### Prompt
Images are to be left out; everything else in the listing should be repeated exactly.

**********

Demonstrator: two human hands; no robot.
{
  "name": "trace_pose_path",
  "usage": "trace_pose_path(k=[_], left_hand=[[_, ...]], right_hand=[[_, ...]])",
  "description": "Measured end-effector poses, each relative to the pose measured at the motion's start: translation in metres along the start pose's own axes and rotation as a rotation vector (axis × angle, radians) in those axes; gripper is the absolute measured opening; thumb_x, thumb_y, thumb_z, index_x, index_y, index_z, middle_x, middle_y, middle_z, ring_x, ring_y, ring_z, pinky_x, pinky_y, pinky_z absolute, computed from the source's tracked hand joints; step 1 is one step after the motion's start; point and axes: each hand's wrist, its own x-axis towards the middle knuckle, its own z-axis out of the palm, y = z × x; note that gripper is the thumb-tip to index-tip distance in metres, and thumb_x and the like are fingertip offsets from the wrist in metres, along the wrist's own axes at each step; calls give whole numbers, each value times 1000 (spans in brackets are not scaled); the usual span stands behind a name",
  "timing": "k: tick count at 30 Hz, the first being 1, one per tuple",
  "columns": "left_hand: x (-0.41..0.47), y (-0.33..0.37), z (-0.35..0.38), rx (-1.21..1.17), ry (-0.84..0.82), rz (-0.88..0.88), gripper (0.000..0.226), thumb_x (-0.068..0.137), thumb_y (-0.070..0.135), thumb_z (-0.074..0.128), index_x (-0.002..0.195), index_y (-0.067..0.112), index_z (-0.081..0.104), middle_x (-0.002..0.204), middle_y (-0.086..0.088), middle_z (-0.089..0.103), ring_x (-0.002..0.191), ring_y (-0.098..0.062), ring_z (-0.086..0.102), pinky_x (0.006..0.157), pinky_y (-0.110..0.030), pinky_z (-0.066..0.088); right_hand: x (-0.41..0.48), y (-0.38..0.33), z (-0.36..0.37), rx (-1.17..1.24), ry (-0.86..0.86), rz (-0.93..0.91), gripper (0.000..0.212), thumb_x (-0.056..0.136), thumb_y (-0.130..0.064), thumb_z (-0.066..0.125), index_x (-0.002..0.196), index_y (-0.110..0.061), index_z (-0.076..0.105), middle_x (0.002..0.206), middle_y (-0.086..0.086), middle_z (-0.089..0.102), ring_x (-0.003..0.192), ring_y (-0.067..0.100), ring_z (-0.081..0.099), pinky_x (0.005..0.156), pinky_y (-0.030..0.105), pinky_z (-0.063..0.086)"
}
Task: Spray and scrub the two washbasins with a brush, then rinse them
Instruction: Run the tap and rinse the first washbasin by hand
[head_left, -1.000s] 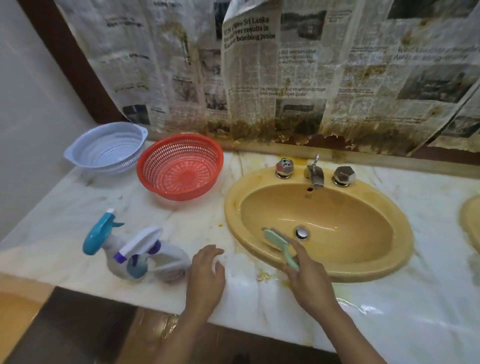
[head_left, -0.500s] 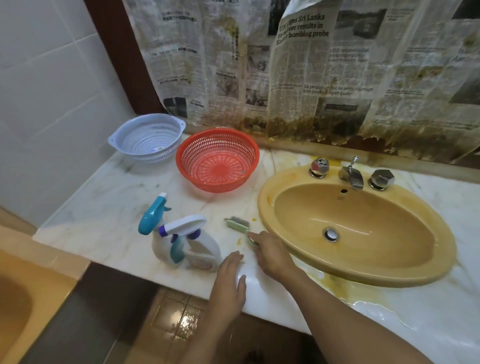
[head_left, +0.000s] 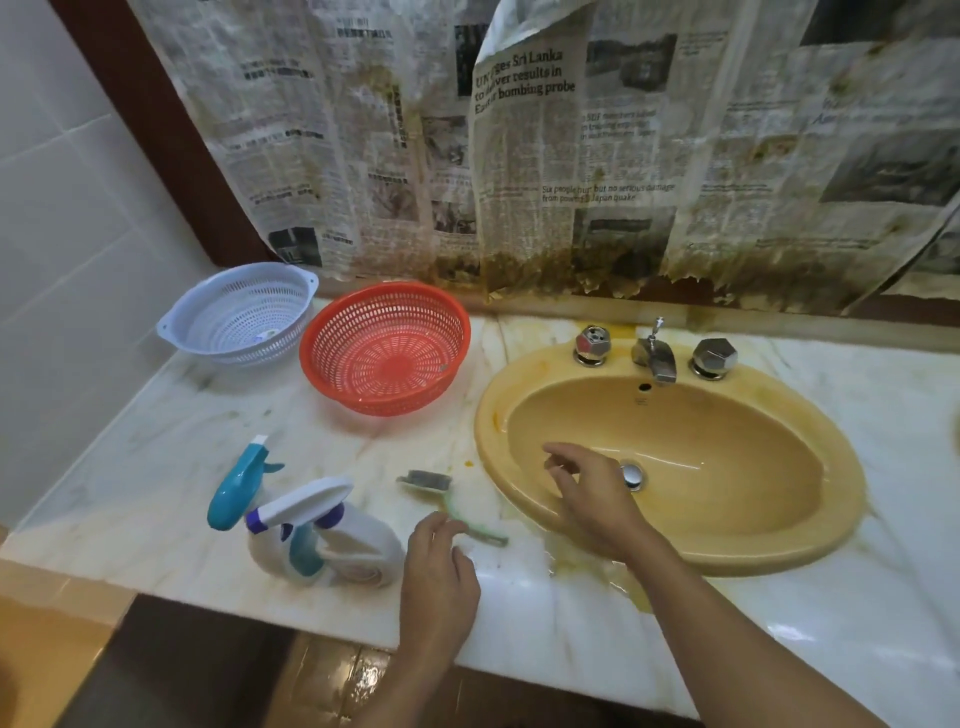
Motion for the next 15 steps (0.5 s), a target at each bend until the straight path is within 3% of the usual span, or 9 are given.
trace_pose_path(k=[2, 5, 9, 11, 13, 15], left_hand=[[8, 6, 11, 29, -27, 102, 35, 88, -3, 60, 114, 18, 70, 137, 4, 54, 125, -11, 50, 103, -22, 38], [29, 20, 28, 35, -90, 236, 33, 85, 0, 59, 110, 19, 71, 136, 0, 57, 123, -18, 55, 99, -34, 49], [72, 39, 51, 132, -235, 365, 31, 85, 14, 55, 110, 17, 74, 123, -2, 65, 119, -24, 61, 103, -42, 49], [89, 45, 62, 278, -373, 407, 38, 90, 25, 45, 115, 18, 73, 122, 2, 65, 131, -22, 53, 116, -48, 36], [101, 52, 69, 414, -525, 382, 56, 92, 39, 26, 120, 20, 71, 127, 4, 64, 146, -17, 37, 127, -46, 11], [110, 60, 75, 518, -583, 406, 72, 89, 51, 13, 116, 23, 73, 118, 2, 67, 138, -17, 44, 126, -41, 1]], right_hand=[[3, 12, -24, 11, 70, 27, 32, 98, -13, 61, 127, -23, 70, 103, -11, 72, 96, 5, 64, 85, 12, 46], [2, 29, -60, 34, 164, 81, 29, 97, -16, 64, 125, -22, 72, 109, -6, 74, 96, 9, 64, 91, 28, 51], [-1, 57, -108, 6, 268, 147, 27, 97, -19, 66, 123, -17, 73, 109, 2, 75, 97, 12, 64, 86, 25, 44], [2, 70, -130, -12, 291, 194, 29, 98, -20, 65, 126, -18, 71, 107, 3, 74, 100, 16, 65, 86, 27, 44], [10, 80, -151, -18, 314, 233, 32, 98, -20, 63, 129, -18, 68, 104, 1, 72, 102, 18, 65, 85, 27, 43], [24, 87, -171, -45, 350, 269, 34, 98, -22, 62, 131, -19, 67, 105, 0, 71, 101, 19, 63, 86, 30, 44]])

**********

### Exercise answer
Demonstrator: two human hands; no robot.
{
  "name": "trace_pose_path",
  "usage": "trace_pose_path(k=[_], left_hand=[[_, ...]], right_hand=[[_, ...]])",
  "description": "Measured end-effector poses, each relative to the pose measured at the motion's start: translation in metres along the start pose's own axes and rotation as a rotation vector (axis × angle, radians) in those axes; gripper is the absolute measured opening; thumb_x, thumb_y, thumb_z, index_x, index_y, index_z, middle_x, middle_y, middle_z, ring_x, ring_y, ring_z, pinky_x, pinky_y, pinky_z absolute, computed from the source's tracked hand joints; step 1 is one step after the motion's start; point and axes: each hand's wrist, its own x-axis towards the middle knuckle, its own z-axis out of the palm, y = z × x; note that gripper is the thumb-tip to index-tip distance in metres, and thumb_x and the like are fingertip offsets from the wrist in metres, along the wrist's own axes at each step; calls give whole numbers, each value times 1000 (spans in brackets are not scaled); the usual span stands behind a name",
  "timing": "k: tick count at 30 Hz, the first being 1, one per tuple",
  "columns": "left_hand: x (-0.41..0.47), y (-0.33..0.37), z (-0.35..0.38), rx (-1.21..1.17), ry (-0.84..0.82), rz (-0.88..0.88), gripper (0.000..0.226), thumb_x (-0.068..0.137), thumb_y (-0.070..0.135), thumb_z (-0.074..0.128), index_x (-0.002..0.195), index_y (-0.067..0.112), index_z (-0.081..0.104), middle_x (-0.002..0.204), middle_y (-0.086..0.088), middle_z (-0.089..0.103), ring_x (-0.002..0.191), ring_y (-0.098..0.062), ring_z (-0.086..0.102), pinky_x (0.006..0.157), pinky_y (-0.110..0.030), pinky_z (-0.066..0.088); right_hand: x (-0.41..0.48), y (-0.38..0.33), z (-0.36..0.37), rx (-1.17..1.24), ry (-0.86..0.86), rz (-0.93..0.91), gripper (0.000..0.212), thumb_x (-0.056..0.136), thumb_y (-0.130..0.064), thumb_z (-0.066..0.125), index_x (-0.002..0.196), index_y (-0.110..0.061), index_z (-0.076..0.105), middle_x (0.002..0.206), middle_y (-0.086..0.086), middle_z (-0.089..0.102), ring_x (-0.003..0.192), ring_y (-0.067..0.100), ring_z (-0.081..0.099), pinky_x (0.005..0.156), pinky_y (-0.030..0.105), pinky_z (-0.063..0.086)"
}
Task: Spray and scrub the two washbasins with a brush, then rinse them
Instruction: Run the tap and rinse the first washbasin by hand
[head_left, -1.000s] 
[head_left, -0.500s] 
[head_left, +0.000s] 
Motion for the next 15 steps (0.5 s), a target at each bend until the straight path is within 3% of the usual span, or 9 are given.
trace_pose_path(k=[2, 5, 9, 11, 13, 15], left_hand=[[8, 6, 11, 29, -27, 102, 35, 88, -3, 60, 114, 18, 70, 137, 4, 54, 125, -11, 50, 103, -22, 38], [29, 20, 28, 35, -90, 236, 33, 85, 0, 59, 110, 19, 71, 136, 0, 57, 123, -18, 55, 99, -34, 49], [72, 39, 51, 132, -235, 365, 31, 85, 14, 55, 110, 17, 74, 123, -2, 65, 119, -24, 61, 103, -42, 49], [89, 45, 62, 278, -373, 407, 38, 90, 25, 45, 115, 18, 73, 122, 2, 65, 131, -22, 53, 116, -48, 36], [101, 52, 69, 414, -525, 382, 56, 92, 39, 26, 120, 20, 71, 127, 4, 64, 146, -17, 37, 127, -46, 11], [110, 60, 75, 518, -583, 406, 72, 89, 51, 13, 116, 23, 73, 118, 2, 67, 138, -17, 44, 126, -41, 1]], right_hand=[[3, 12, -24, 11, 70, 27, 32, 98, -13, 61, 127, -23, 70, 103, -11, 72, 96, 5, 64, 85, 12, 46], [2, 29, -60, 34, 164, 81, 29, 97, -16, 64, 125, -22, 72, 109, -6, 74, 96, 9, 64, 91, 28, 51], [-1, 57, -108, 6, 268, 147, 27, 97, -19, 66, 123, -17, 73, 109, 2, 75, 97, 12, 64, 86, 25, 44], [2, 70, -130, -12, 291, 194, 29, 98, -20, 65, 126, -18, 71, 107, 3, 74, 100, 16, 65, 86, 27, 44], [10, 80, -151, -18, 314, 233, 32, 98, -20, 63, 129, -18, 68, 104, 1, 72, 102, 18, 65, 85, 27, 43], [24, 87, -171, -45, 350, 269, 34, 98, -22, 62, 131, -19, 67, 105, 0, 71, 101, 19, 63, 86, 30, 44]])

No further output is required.